That hasn’t stopped people stopped looking for the jaguarundi in Texas or hoping to spot one. In fact, one group of scientists just finished an exhaustive, decades-long study seeking evidence of the species’ persistence at the northernmost edges of its range, which also extends south all the way to Argentina.
The researchers, mostly from the Caesar Kleberg Wildlife Research Institute at Texas A&M University, spent 18 years setting up motion-activated cameras at 685 sites in the cats’ most likely locations in their historic range in northern Mexico and southern Texas.
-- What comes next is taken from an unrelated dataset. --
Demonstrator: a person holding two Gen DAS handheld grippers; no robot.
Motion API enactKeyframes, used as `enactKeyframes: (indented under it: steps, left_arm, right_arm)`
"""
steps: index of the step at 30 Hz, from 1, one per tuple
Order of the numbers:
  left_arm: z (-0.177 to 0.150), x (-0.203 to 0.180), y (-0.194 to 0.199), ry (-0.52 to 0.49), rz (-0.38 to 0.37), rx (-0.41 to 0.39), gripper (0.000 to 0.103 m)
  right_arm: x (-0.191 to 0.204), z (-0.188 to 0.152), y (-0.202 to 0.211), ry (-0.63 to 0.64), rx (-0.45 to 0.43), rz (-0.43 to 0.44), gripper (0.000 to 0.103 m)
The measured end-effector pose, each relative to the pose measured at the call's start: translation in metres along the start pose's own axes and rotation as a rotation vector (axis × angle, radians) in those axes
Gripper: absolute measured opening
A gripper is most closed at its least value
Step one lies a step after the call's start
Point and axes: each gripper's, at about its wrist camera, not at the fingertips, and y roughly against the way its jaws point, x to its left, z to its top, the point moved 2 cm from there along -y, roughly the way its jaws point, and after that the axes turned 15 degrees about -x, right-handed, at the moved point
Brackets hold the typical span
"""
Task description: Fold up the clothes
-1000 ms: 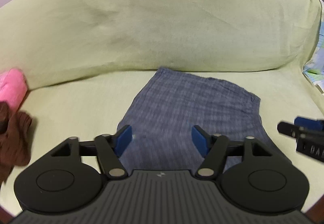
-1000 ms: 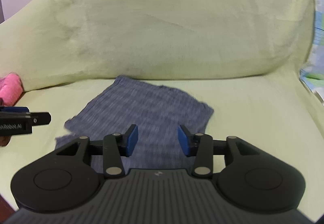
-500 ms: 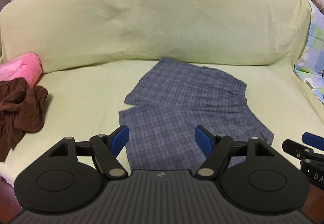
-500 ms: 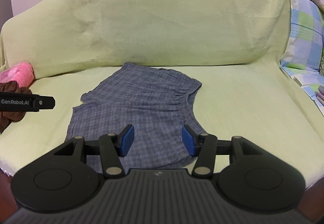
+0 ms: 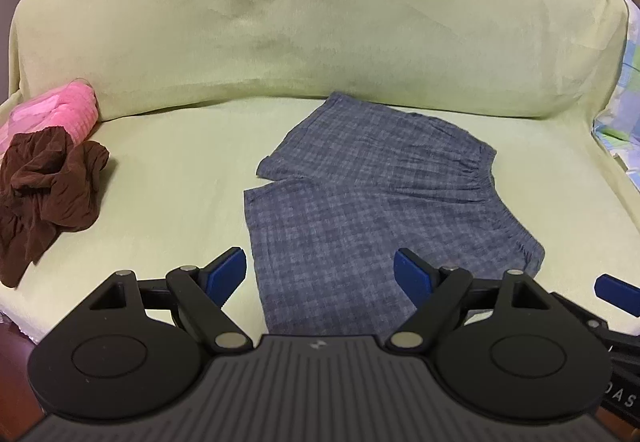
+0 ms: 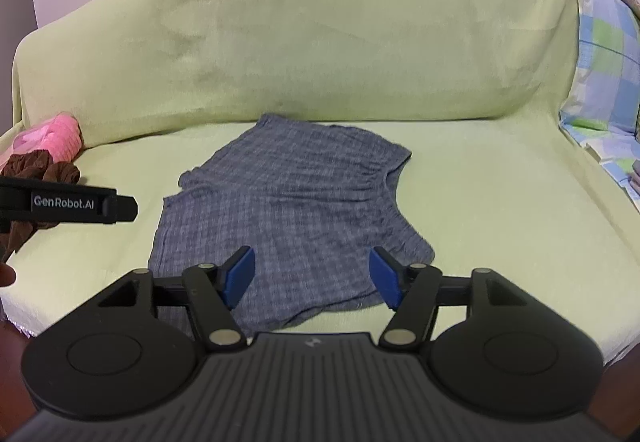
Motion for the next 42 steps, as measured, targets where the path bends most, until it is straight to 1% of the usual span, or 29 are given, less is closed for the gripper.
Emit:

Over that time, they captured 126 photos of the cats in Tamaulipas, the Mexican state bordering southernmost Texas, indicating that remains a healthy part of the animals’ range.
In Texas the camera traps caught images of a wide range of other carnivores, including ocelots, bobcats, coyotes and hog-nosed skunks — but not a single jaguarundi in 18 years.
Based on their thousands of photos and the lack of verifiable sightings, the researchers concluded that “the jaguarundi is likely extirpated from the United States.” They published their findings earlier this year in the journal Ecology and Evolution.
“This is unfortunate news for jaguarundis in the U.S.,” says Wai-Ming Wong, director of the small-cats program at Panthera, the global wild cat conservation organization, who was not involved in the study.
“Although disappointed, I’m not overly surprised by the findings,” Wong adds. “Southern Texas represented the northernmost part of the jaguarundi distribution, and for many cases, it’s at these extreme marginal areas of species’ distributions where they are most sensitive to threats.” Aside from highways, agricultural expansion and intensification likely drove the jaguarundi extinct in this country.
Time to Bring Them Back?
Could this sad news also serve as an opportunity?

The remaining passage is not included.